To: freedumb2003
Hello? Who said most Christians do not take such as is?
The last time I read my highschool biology textbook on evolution, it said "in the beginning there was a cosmic explosion, caused by such and such particles because of such and such properties, because of such and such dimensional workings". Not once did it say "God".
Who is to say God did not desin Earth to look 4.5 odd billion years old? Amazing how evolution removes such theories from the picture.
347 posted on
07/23/2006 7:18:32 PM PDT by
A0ri
To: A0ri
"The last time I read my highschool biology textbook on evolution, it said 'in the beginning there was a cosmic explosion, caused by such and such particles because of such and such properties, because of such and such dimensional workings'"

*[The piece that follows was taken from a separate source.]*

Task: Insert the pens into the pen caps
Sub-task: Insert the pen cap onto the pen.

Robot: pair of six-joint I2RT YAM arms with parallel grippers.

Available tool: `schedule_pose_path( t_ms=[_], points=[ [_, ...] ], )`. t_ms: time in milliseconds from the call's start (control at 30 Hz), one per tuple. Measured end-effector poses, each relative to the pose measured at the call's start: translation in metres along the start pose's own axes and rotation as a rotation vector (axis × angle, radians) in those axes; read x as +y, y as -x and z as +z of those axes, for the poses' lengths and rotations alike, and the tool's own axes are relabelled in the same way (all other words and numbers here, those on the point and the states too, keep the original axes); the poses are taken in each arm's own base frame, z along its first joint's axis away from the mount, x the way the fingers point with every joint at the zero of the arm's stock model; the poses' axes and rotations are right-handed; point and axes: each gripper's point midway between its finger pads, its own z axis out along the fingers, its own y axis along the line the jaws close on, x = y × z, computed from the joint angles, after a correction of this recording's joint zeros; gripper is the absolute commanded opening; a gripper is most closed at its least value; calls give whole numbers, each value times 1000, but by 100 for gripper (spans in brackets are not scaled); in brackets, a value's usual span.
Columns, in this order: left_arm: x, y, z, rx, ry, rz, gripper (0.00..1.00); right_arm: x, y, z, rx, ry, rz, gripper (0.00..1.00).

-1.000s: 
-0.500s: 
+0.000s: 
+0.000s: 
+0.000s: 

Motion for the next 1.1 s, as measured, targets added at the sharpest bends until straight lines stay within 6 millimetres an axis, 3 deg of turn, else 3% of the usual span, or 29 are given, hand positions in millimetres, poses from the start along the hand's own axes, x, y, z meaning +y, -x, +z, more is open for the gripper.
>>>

Auri, I would be very surprised if your high school Biology textbook listed a cause for the Big Bang. That subject is the basis for some of the most advanced Theoretical Physics that exists.
354 posted on
07/23/2006 7:22:29 PM PDT by
StJacques
(Liberty is always unfinished business)
To: A0ri
"The last time I read my highschool biology textbook on evolution, it said "in the beginning there was a cosmic explosion, caused by such and such particles because of such and such properties, because of such and such dimensional workings""
No it didn't.
"Not once did it say "God"."
Name just ONE scientific theory that does.
"Who is to say God did not desin Earth to look 4.5 odd billion years old?"
Anybody who doesn't worship a trickster, lying God.
To: A0ri
The last time I read my highschool biology textbook on evolution, it said "in the beginning there was a cosmic explosion, caused by such and such particles because of such and such properties, because of such and such dimensional workings". Since abiogensis is not usually discussed in Biology class, I am not surprised. The Big Bang has never been introduced in any biology text used in a public school I have ever seen. Please provide a link to the passage about the Big Bang introduced as part of TToe.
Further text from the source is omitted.